Being a therapist means people naturally seek out my guidance on hard things of life. That’s okay; it’s a huge part of who I am. And isn’t that what community and life with others is all about? Helping those in times of need? But the truth is, I don’t have all the answers, and I’ll never pretend to.
Over the last few weeks there have been multiple situations–unexpected situations–that brought light, once again, to the fact that sometimes life throws hard things our way, and there are moments we simply don’t understand.
Recently, I had two spots removed, received precancerous results that require a quick surgery in November, dealt with boundary issues that forced some hard lines to be drawn with communication and social media as an author (history of having a stalker), and then anxiously waited on results because there was concern that my oldest child had scoliosis.
Just hours after finding out her results were nothing short of grace, and her little spine was perfect, I received a text that some of our dearest friends had tragically lost their dad.
Brokenness. Confusion. Relief. Joy. Excitement. Tragedy. Anxiety. I can go on and on. The roller coaster of life.
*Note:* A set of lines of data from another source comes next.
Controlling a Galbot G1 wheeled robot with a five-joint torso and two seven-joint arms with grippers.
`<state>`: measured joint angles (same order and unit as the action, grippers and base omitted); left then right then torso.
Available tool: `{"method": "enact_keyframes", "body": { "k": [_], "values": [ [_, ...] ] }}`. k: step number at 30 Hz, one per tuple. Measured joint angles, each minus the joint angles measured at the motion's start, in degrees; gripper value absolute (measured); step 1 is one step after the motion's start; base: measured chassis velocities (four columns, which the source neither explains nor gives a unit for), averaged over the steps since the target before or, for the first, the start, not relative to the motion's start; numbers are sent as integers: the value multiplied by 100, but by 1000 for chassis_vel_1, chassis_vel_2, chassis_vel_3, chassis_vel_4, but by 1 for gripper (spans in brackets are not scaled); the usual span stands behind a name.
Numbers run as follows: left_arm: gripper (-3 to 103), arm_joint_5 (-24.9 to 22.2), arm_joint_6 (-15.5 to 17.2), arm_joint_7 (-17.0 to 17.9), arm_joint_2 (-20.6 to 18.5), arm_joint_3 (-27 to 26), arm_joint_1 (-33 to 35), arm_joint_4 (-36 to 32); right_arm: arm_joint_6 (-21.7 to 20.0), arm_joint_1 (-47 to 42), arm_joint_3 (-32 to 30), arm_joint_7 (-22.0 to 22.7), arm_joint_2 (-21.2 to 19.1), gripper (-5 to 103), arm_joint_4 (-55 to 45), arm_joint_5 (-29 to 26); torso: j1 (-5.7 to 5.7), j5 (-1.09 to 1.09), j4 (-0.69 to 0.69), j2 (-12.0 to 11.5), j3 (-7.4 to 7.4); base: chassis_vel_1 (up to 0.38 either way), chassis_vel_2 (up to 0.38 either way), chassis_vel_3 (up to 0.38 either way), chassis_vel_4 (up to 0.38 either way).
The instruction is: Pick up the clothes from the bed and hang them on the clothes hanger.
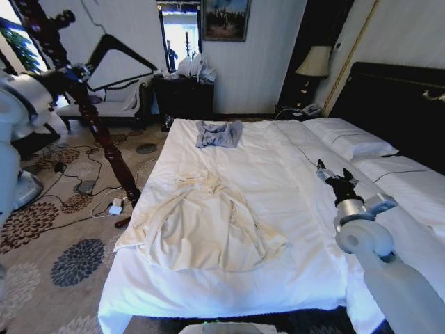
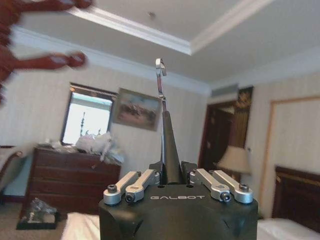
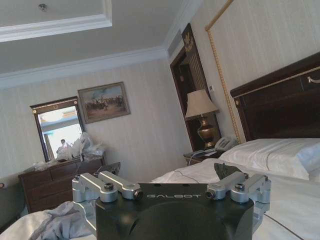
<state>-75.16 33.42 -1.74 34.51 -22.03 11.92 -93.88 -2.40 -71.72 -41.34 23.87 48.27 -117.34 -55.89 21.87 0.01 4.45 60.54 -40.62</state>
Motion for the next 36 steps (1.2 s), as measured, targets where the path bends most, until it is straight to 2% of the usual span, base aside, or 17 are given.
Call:
{"method": "enact_keyframes", "body": {
  "k": [3,4,6,9,10,11,13,15,16,20,21,23,26,30,34,35,36],
  "values": [
    [20,7,3,199,60,-68,795,-560,49,290,585,46,-101,100,360,-94,0,-1,2,1,0,0,0,0,0],
    [20,7,3,199,60,-68,795,-560,49,290,585,46,-101,100,360,-94,0,-1,2,1,0,0,0,0,0],
    [20,-55,-72,394,221,-200,1541,-942,74,705,1219,57,-258,100,767,-247,1,1,2,0,0,0,0,0,0],
    [20,154,-271,537,590,-148,2412,-1194,69,1261,1961,-216,-528,100,1326,-379,1,-2,-9,0,-1,0,0,0,0],
    [20,154,-271,537,590,-148,2412,-1194,69,1261,1961,-216,-528,100,1326,-379,1,-2,-9,0,-1,0,0,0,0],
    [18,246,-336,566,799,16,2537,-1157,57,1382,2170,-314,-648,100,1489,-410,0,-3,-7,0,0,0,0,0,0],
    [8,338,-407,613,1026,146,2682,-1104,34,1656,2540,-416,-718,100,1779,-430,0,-9,10,1,0,0,0,0,0],
    [3,426,-536,668,1221,158,2977,-1104,-2,2220,3238,-630,-610,100,2283,-399,0,3,13,0,-1,0,0,0,0],
    [3,426,-536,668,1221,158,2977,-1104,-2,2220,3238,-630,-610,100,2283,-399,0,3,13,0,-1,0,0,0,0],
    [0,469,-646,642,1466,-112,3495,-1234,-59,3618,4797,-818,-7,100,3410,-65,2,-5,-10,0,-1,0,0,0,0],
    [0,469,-646,642,1466,-112,3495,-1234,-59,3618,4797,-818,-7,100,3410,-65,2,-5,-10,0,-1,0,0,0,0],
    [0,780,-650,667,1749,-68,3570,-1110,20,4108,5477,-853,505,100,4065,250,1,0,-10,-1,-1,0,0,0,0],
    [0,1160,-606,754,1974,54,3681,-990,40,4217,5655,-813,785,100,4321,374,2,0,5,-1,-1,0,0,0,0],
    [-2,1698,-673,821,2273,57,3982,-679,91,4144,5670,-785,850,100,4330,616,2,-3,3,-1,-1,0,0,0,0],
    [14,1765,-790,1062,2609,-76,4474,-434,154,3922,5492,-765,657,100,4071,731,-1,-3,-3,0,0,0,0,0,0],
    [14,1765,-790,1062,2609,-76,4474,-434,154,3922,5492,-765,657,100,4071,731,-1,-3,-3,0,0,0,0,0,0],
    [19,1668,-829,1170,2718,-139,4586,-377,158,3846,5402,-750,583,100,3989,731,0,0,3,0,0,0,0,0,0]
  ]
}}
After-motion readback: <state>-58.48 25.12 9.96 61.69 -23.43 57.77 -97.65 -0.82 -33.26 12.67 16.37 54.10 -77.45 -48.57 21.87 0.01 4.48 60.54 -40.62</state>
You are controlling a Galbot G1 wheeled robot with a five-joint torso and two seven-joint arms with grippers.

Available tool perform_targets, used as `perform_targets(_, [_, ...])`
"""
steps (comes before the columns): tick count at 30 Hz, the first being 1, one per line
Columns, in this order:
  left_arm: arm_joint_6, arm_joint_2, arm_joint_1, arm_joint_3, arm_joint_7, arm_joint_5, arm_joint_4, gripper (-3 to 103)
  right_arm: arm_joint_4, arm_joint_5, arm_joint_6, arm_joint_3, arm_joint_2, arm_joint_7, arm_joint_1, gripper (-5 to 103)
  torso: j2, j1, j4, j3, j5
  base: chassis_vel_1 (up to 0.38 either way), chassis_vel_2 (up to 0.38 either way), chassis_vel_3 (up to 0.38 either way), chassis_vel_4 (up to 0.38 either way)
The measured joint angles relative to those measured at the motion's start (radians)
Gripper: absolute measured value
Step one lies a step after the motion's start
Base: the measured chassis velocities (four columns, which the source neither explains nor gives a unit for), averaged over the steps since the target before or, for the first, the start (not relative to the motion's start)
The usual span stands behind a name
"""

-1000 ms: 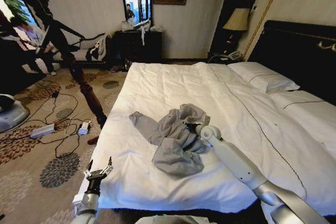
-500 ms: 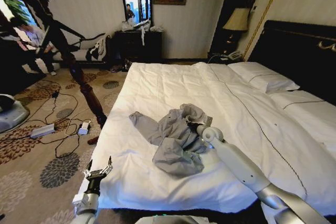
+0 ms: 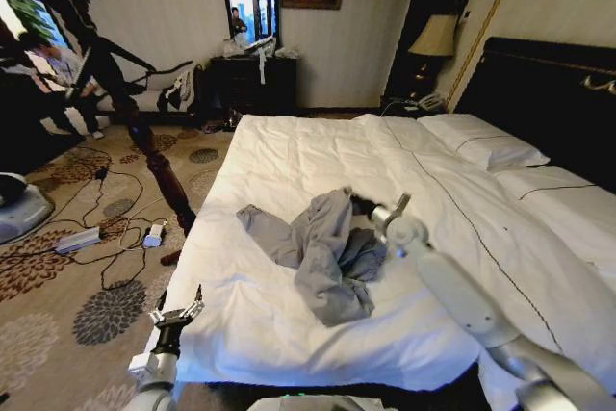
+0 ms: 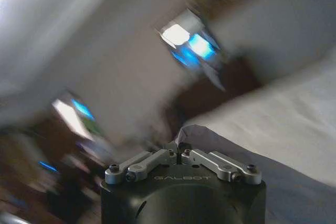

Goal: Pick up the clothes from the bed and hang them on the clothes hanger.

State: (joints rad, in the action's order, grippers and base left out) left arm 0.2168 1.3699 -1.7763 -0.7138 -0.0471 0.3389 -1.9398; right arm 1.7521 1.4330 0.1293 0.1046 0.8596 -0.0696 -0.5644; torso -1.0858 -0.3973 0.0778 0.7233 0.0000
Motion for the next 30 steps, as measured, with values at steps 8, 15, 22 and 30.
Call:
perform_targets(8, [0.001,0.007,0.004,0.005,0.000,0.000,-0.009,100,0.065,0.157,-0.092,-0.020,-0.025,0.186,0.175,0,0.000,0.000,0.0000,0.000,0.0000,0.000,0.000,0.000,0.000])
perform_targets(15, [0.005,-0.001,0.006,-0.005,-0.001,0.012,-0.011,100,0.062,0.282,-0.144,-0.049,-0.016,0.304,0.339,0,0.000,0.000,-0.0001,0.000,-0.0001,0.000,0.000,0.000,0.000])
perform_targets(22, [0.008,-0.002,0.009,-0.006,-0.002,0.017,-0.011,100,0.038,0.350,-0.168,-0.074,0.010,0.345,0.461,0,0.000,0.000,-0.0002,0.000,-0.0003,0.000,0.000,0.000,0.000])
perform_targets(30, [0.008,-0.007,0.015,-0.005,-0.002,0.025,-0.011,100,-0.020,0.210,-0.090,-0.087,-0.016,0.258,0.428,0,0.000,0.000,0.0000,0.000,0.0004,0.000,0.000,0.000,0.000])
And in all of this, I decided to begin a weekly blog post to help answer all the questions coming in. This would be a way for me to connect with my readers while prioritizing my marriage and children during this season of life. I’m not practicing therapy at this time; my life just doesn’t allow it. But I can still answer some questions on a public platform.
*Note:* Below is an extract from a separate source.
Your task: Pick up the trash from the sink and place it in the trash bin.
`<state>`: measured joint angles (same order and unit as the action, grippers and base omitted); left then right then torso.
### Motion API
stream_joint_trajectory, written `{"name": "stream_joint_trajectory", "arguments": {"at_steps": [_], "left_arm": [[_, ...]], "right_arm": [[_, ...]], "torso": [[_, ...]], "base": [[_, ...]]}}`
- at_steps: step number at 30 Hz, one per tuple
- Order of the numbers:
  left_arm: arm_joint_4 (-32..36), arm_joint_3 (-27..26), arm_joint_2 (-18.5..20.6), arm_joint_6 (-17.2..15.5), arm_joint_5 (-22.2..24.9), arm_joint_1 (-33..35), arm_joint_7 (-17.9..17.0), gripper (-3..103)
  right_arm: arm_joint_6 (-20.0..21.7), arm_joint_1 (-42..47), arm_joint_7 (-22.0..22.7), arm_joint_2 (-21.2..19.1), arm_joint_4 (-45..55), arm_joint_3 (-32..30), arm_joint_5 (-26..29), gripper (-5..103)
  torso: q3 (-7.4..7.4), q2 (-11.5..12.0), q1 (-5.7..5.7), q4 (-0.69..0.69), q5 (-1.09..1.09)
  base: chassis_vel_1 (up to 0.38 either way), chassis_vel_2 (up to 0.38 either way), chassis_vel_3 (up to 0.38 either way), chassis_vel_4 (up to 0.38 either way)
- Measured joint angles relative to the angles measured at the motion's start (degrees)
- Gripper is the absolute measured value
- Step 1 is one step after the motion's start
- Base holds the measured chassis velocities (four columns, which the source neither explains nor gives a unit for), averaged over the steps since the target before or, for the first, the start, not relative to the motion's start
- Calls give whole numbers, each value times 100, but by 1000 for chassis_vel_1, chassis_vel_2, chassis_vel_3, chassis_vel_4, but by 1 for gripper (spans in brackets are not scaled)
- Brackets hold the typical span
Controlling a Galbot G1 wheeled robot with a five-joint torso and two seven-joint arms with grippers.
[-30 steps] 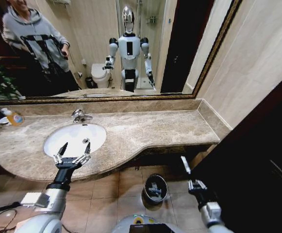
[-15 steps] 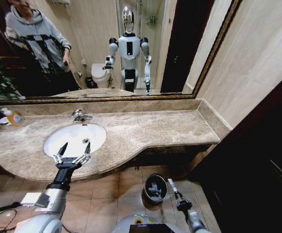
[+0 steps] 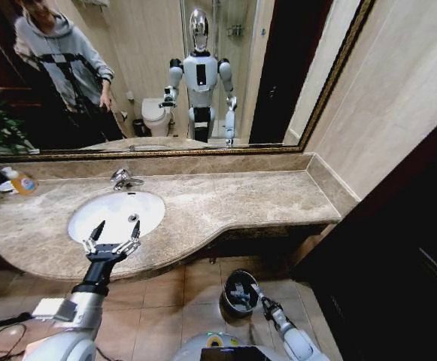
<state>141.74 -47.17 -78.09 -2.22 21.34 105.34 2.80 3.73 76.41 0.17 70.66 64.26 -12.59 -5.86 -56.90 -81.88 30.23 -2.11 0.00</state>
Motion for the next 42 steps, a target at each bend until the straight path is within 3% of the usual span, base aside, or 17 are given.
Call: {"name": "stream_joint_trajectory", "arguments": {"at_steps": [17, 25, 28, 31, 38, 40, 42], "left_arm": [[0, 0, 0, 0, 0, 0, 0, 100], [0, 0, 0, 0, 0, 0, 0, 100], [0, 0, 0, 0, 0, 0, 0, 100], [0, 0, 0, 0, 0, 0, 0, 100], [0, 0, 0, 0, 0, 0, 0, 100], [0, 0, 0, 0, 0, 0, 0, 100], [0, 0, 0, 0, 0, 0, 0, 100]], "right_arm": [[-297, -1139, -56, 674, -1474, 430, -298, 13], [-397, -1313, -86, 772, -1792, 411, -355, 38], [-437, -1307, -116, 783, -1803, 375, -364, 54], [-451, -1291, -145, 776, -1801, 365, -357, 60], [-627, -1205, -229, 787, -1843, 303, -358, 92], [-673, -1203, -224, 799, -1854, 282, -358, 92], [-902, -1190, -194, 859, -1915, 213, -373, 99]], "torso": [[0, 0, -1, -1, 0], [0, 0, 0, 0, 0], [0, -1, -1, 0, 0], [0, -1, -1, 0, 0], [0, -1, -1, 0, 1], [1, -1, -1, 0, 0], [0, -1, -1, 0, 2]], "base": [[0, 0, 0, 0], [0, 0, 0, 0], [0, 0, 0, 0], [0, 0, 0, 0], [0, 0, 0, 0], [0, 0, 0, 0], [0, 0, 0, 0]]}}
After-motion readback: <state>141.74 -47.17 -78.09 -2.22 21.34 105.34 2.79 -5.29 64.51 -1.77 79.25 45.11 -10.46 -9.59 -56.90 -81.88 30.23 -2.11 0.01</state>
So here’s where we will begin!
The QUESTION I receive more than any:
“How will [insert character/person] react to [insert difficult situation]?”
People want to ensure a realistic reaction, realistic emotions, to hard situations. Research is wise and important. But what I’ve learned through my years in the mental health field is something very important to grasp hold of in your writing, in your thinking, and in the way you interact with others.
People are NOT cookie-cutter. Situations are NOT cookie-cutter. Reactions are NOT cookie-cutter. Life is WAY more complicated, way more complex than this.
What is their worldview? What is their belief system? What was/is their upbringing like? Do they have a community, a support system? What cultural influences exist? Do they have hope?
I believe the truest form of an individual is seen in the midst of brokenness, in the midst of difficult things. The way someone will react to the hard situations in life isn’t always known until it happens, but I guarantee you, the answers to the above questions will have so much to do with their situational behaviors.
I’ll dig into more specific situations that you send in, but for now, I challenge you to see the big picture. See how complex our world is. Ask everything you can!
And I leave you, readers and writers, with the same questions as above.
What is your worldview? What is your belief system? Do you have community? Do you have hope, and if so, what is it anchored in and why?
These are hard questions to ask sometimes, but they challenge us toward growth. And when life throws something hard our way it’s easier to stand firm through the storm when we are anchored, when we know who we are and what we believe in.
This is an opportunity for people of all races and religions to interact and discuss (with respect) these hard questions of life. I’d love to hear your answers. Just comment below!
I hope your day is filled with grace and joy no matter the circumstances!